Task statement
Although the data below holds other lines too, output only those from the line with "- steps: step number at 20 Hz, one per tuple" up to and including the line with "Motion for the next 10", exactly as they appear.

Records from a data source
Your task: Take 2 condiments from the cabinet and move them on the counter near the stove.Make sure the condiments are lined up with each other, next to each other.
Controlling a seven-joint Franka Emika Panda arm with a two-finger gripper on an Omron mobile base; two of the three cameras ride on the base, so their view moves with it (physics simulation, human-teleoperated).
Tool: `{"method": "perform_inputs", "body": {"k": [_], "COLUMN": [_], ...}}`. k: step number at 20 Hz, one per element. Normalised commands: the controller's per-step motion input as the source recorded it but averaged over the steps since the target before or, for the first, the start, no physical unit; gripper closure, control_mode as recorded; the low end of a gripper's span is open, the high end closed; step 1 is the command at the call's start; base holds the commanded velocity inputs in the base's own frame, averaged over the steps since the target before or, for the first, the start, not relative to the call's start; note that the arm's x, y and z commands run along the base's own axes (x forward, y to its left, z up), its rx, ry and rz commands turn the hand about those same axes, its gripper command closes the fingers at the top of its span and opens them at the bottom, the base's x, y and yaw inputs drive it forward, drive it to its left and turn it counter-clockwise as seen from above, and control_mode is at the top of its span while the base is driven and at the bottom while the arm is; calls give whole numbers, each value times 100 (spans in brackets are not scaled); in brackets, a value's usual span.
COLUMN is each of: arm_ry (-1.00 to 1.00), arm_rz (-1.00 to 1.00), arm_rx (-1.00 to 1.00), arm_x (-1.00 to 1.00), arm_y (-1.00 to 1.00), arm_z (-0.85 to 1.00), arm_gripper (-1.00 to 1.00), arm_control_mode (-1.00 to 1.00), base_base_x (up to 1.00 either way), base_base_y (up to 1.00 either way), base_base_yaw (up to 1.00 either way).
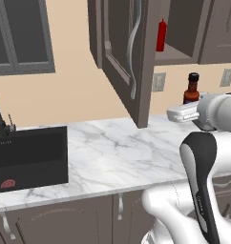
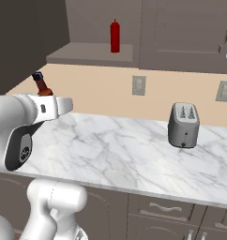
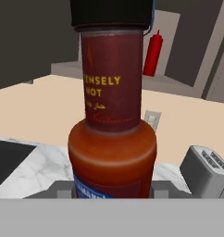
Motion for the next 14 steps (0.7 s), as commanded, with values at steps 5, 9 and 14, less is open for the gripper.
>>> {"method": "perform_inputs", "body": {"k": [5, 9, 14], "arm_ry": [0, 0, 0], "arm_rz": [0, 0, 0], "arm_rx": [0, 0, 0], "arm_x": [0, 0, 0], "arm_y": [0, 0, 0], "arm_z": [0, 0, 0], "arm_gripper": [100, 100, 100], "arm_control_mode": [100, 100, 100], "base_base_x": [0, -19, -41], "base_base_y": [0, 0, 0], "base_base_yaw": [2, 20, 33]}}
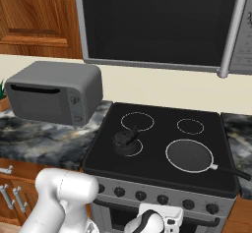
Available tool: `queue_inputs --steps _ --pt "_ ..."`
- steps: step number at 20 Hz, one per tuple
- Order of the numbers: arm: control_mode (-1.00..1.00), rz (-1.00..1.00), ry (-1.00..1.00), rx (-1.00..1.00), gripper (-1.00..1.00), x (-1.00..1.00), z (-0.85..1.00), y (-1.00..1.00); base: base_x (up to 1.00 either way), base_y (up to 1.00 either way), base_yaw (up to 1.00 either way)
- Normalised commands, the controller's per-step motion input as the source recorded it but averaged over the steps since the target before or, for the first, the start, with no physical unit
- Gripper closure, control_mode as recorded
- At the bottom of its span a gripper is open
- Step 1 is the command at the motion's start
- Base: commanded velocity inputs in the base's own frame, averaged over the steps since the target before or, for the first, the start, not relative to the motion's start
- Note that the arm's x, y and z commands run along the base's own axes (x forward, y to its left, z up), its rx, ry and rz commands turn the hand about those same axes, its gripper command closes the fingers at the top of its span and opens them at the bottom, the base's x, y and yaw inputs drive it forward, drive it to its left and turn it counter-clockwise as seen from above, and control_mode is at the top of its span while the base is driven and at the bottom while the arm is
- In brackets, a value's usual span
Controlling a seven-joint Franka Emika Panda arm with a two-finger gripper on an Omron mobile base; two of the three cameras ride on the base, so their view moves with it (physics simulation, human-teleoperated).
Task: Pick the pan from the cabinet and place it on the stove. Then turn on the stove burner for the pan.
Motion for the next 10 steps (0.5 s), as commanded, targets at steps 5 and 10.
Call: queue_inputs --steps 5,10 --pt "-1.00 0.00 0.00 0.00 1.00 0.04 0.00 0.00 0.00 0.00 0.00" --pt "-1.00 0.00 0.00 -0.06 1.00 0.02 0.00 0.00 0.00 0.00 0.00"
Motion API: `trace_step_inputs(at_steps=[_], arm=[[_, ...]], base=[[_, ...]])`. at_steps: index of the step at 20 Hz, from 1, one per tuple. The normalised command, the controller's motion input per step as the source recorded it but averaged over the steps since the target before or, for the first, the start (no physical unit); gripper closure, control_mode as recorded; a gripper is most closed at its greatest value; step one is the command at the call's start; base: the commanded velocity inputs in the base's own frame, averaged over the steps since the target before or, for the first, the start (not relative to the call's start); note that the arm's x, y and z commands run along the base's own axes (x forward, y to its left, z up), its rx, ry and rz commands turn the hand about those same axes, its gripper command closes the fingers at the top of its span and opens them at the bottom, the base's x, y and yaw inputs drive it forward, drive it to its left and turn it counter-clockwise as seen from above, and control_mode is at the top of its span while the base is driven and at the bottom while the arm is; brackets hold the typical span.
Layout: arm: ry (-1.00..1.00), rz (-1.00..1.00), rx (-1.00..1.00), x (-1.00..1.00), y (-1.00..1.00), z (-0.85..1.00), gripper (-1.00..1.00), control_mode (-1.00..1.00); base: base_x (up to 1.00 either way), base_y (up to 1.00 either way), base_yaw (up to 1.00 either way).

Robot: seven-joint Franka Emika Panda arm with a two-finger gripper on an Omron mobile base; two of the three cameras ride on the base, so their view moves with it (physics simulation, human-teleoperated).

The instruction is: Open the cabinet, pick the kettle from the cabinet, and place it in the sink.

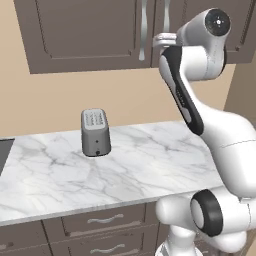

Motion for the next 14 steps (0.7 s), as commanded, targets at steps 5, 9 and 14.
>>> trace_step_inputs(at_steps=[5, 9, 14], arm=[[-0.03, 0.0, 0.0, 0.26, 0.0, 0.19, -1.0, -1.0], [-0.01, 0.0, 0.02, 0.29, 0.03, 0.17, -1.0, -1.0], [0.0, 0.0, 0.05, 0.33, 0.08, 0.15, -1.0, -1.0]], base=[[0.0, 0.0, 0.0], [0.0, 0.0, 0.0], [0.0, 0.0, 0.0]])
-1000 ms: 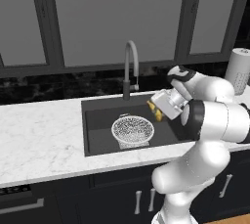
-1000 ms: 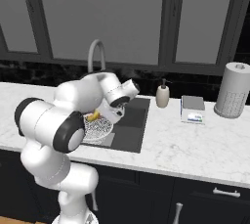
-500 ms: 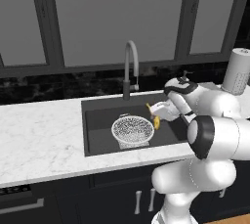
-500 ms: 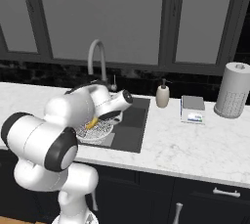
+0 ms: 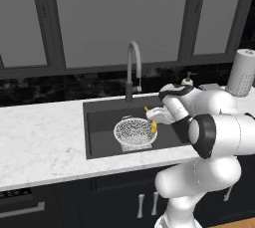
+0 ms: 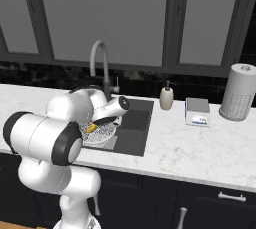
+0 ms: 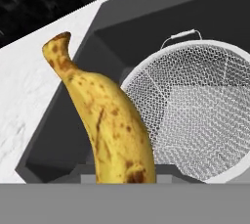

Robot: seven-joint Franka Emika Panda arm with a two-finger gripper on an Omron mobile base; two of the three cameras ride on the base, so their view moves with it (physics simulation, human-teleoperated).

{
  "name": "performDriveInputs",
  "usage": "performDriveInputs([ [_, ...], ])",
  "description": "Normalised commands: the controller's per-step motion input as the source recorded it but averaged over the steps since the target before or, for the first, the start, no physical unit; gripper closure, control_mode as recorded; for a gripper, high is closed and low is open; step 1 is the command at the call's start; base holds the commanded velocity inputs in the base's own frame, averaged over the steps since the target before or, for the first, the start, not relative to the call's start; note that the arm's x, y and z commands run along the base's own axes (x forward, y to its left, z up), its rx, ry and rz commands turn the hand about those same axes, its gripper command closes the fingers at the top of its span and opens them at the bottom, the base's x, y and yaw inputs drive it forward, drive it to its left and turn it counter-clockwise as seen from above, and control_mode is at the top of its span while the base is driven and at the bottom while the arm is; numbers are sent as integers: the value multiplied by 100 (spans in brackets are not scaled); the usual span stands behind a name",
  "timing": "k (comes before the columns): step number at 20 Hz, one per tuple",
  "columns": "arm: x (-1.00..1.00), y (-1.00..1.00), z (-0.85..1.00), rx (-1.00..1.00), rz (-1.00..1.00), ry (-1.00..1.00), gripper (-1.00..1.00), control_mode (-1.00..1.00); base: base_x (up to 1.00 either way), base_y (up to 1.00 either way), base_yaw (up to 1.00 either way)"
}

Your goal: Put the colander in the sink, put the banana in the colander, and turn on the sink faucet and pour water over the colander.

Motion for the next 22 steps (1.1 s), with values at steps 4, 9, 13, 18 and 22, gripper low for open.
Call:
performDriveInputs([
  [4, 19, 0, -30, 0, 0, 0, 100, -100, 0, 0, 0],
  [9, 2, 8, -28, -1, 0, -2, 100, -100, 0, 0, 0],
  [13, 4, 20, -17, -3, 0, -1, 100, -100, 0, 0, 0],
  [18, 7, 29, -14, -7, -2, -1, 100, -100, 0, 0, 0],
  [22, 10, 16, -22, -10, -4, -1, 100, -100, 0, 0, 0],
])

Result of this exercise
- steps: step number at 20 Hz, one per tuple
- Order of the numbers: arm: control_mode (-1.00..1.00), rz (-1.00..1.00), ry (-1.00..1.00), rx (-1.00..1.00), gripper (-1.00..1.00), x (-1.00..1.00), z (-0.85..1.00), y (-1.00..1.00); base: base_x (up to 1.00 either way), base_y (up to 1.00 either way), base_yaw (up to 1.00 either way)
- Normalised commands, the controller's per-step motion input as the source recorded it but averaged over the steps since the target before or, for the first, the start, with no physical unit
- Gripper closure, control_mode as recorded
- At the bottom of its span a gripper is open
- Step 1 is the command at the motion's start
- Base: commanded velocity inputs in the base's own frame, averaged over the steps since the target before or, for the first, the start, not relative to the motion's start
- Note that the arm's x, y and z commands run along the base's own axes (x forward, y to its left, z up), its rx, ry and rz commands turn the hand about those same axes, its gripper command closes the fingers at the top of its span and opens them at the bottom, the base's x, y and yaw inputs drive it forward, drive it to its left and turn it counter-clockwise as seen from above, and control_mode is at the top of its span while the base is driven and at the bottom while the arm is
- In brackets, a value's usual span
Controlling a seven-joint Franka Emika Panda arm with a two-finger gripper on an Omron mobile base; two of the three cameras ride on the base, so their view moves with it (physics simulation, human-teleoperated).
Task: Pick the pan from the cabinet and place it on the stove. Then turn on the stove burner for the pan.
Motion for the next 10 steps (0.5 s), as commanded, targets at steps 5 and 10.

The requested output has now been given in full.